You see, Edvinsson is one of the most unique players in the draft. He's a phenomenal skater that carries the puck with ease and moves efficiently through traffic. But there's more to it than that. His stride is so … graceful. There's a fluidity to it that few others - past or present - can relate to, while offering the same physical presence and top-end torque needed to be an impact player at the NHL level.

We all know comparisons are part of the business. They make headlines, build hype and offer a glimpse into what 'could be' at some point in a player's future.

Drawing some connection to the past is one way to achieve that, though the results may vary.

But when the assessment includes one of the all-time greats - a perennial Norris Trophy-winner that took four separate swigs from Lord Stanley?

Or how about a present-day man-beast like Victor Hedman, who's coming off a second straight Cup win of his own?

There's probably something to it.

"I think this is a player who could be the next world star coming out of Sweden," the NHL's Director of European Scouting, Goran Stubb, told NHL.com. "He's really, really good. He has the size and the speed and the hockey sense. He's a leader, and I think he was probably the best 2021 NHL Draft-eligible prospect at the Under-18 World Championship."

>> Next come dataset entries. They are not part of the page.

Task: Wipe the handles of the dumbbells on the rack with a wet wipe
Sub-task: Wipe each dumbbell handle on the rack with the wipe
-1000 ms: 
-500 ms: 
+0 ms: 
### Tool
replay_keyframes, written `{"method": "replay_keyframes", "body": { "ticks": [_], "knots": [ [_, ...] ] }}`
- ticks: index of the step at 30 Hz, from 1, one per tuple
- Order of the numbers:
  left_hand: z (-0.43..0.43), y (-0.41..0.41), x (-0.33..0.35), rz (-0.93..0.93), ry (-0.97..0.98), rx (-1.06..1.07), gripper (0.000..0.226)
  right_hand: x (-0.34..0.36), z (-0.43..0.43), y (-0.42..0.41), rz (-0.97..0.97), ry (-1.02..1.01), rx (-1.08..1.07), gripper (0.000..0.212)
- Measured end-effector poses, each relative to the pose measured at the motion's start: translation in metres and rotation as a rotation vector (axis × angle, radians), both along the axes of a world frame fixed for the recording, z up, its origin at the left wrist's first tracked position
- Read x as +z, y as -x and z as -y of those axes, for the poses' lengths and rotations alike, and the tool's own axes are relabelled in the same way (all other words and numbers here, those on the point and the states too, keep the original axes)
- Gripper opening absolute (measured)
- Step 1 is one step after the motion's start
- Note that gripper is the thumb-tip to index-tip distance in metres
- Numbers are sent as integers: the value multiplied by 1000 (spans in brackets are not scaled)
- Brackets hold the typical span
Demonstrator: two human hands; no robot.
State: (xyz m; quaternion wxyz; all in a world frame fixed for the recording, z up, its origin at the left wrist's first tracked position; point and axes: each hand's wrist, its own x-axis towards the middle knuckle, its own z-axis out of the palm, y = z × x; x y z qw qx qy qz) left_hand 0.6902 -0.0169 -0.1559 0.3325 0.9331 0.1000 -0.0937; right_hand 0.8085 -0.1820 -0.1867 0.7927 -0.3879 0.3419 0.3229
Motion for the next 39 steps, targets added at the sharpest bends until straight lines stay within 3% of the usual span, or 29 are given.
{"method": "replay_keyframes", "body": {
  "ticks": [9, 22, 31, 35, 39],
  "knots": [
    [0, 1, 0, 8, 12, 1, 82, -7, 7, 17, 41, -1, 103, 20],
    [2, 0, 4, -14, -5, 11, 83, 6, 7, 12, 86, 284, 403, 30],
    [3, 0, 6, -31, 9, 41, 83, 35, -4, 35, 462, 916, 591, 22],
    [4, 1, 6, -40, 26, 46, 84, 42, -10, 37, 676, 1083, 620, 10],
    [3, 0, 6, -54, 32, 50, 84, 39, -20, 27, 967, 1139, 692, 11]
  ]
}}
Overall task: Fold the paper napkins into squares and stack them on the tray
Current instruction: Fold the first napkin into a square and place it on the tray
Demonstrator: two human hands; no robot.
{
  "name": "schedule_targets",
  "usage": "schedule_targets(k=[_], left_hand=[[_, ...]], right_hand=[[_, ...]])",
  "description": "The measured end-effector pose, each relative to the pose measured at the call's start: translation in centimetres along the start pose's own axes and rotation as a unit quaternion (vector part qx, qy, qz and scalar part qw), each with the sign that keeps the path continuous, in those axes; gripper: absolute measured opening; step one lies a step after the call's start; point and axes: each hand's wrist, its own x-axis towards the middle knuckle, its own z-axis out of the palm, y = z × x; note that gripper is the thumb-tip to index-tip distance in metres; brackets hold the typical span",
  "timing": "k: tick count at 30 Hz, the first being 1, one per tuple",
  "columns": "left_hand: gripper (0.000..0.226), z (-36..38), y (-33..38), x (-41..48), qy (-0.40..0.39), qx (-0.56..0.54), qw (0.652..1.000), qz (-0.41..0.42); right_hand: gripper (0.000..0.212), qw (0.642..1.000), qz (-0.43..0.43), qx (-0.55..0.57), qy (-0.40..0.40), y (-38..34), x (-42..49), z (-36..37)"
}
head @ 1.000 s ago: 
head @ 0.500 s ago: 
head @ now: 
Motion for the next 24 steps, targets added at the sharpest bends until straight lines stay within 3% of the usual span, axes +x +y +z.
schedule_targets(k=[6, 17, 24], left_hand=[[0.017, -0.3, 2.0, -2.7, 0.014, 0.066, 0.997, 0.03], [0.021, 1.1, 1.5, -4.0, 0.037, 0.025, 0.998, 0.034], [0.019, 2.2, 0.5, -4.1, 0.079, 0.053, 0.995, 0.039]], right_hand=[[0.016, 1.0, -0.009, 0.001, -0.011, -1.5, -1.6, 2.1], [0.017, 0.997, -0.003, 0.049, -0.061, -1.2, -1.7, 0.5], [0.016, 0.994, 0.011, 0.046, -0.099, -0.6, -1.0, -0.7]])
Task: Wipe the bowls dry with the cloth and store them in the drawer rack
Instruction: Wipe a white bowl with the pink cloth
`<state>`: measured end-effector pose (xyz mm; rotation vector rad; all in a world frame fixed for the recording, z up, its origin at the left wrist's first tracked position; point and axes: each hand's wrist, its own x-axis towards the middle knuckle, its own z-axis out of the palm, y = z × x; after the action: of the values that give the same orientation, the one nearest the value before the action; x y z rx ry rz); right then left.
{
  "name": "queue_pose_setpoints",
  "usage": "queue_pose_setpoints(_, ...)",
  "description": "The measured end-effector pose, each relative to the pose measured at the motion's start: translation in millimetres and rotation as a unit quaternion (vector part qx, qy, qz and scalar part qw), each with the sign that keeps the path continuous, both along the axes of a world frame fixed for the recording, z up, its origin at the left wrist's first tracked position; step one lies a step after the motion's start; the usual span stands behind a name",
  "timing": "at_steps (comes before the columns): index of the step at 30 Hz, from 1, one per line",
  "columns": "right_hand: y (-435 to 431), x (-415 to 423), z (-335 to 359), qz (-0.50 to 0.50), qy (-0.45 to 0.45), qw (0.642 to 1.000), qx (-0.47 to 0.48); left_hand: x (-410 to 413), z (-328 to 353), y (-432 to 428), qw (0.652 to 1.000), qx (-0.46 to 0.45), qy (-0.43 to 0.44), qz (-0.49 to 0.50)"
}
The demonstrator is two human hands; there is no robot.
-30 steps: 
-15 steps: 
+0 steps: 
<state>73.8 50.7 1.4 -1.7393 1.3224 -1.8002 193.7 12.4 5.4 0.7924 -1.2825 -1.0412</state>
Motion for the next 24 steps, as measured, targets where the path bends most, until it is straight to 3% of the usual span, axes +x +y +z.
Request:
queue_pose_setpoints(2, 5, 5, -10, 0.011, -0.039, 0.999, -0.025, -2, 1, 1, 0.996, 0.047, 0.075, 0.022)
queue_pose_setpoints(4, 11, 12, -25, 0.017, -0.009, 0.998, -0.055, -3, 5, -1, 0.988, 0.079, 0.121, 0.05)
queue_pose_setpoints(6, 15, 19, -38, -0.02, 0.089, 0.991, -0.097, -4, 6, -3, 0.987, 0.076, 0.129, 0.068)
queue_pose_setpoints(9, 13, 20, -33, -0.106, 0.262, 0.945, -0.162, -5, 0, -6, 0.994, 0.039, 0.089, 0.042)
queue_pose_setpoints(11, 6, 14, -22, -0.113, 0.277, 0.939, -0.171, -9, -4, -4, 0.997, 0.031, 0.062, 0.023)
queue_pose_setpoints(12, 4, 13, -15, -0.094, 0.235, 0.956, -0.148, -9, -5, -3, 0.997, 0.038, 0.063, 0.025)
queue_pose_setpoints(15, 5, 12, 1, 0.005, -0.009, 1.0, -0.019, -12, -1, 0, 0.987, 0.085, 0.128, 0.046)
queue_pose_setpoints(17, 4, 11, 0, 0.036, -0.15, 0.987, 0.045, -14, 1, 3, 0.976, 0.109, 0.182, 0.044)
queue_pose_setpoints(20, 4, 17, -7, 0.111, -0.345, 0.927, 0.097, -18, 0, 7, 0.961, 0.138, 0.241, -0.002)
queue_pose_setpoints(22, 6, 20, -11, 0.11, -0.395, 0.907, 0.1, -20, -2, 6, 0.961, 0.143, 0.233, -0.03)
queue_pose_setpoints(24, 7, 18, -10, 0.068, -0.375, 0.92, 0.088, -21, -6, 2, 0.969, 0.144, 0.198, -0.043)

Edvinsson spent the 2020-21 season with three different clubs - the Frolunda J20 squad, their SHL parent, and Vasteras IK of HockeyAllsvenskan. Combined, he put up one goal and 11 points in 28 outings with the lower-level teams, and recorded one assist in 10 tilts in Sweden's top tier.

It was, however, his appearance at the U18s that garnered the most praise. He covered a ton of real estate in all three zones and was an absolute menace on the breakout, exploiting cracks in the forecheck and making things happen offensively.

His lateral mobility, reach and puck control skills were on full display, single-handedly calming the pace and forcing oncoming players to the outside.

Even after all that, Edvinsson thinks he could have been better.

That's just how he's wired.

"I feel like, especially for me, there was a difference in coming from the men's (league) to come and play on the smaller rink," he said. "It took a little bit to get used to.

"But when we started to play like (we did) in the playoffs, we really found each other and used the rink to our system."

Edvinsson finished the tournament with four points (1G, 3A), along with eight penalty minutes, in seven games.

The Onsala native (about a half-hour drive from Gothenburg) is a bit of a wild-card for the draft. Some pundits have him going easily in the top five, while others have him around the 8-15 range. As the No. 2-ranked International Skater by NHL Central Scouting, a slip that far would be surprising, but not impossible.

What is clear is the kind of raw talent this player possesses. He acknowledges he needs to improve his shot to become more of a threat offensively, but items like that will come with some additional seasoning.  

What can't be taught is the natural gift he already has. In a league that is only getting faster, the ability to skate and move the puck like he does is one of the most highly coveted assets.

"I understand the hype about him," Vasteras general manager Patrik Zetterberg told The Athletic earlier this month. "He's really good. He's a big guy and still he has to get some muscle on that body, but he's so smooth with his hands and he moves like a quick, smaller player. He handles the puck incredibly well and sees the ice really well.

"His hockey sense is very high, and he's so young. When he starts to realize what it all means and how to handle all of that talent, watch out."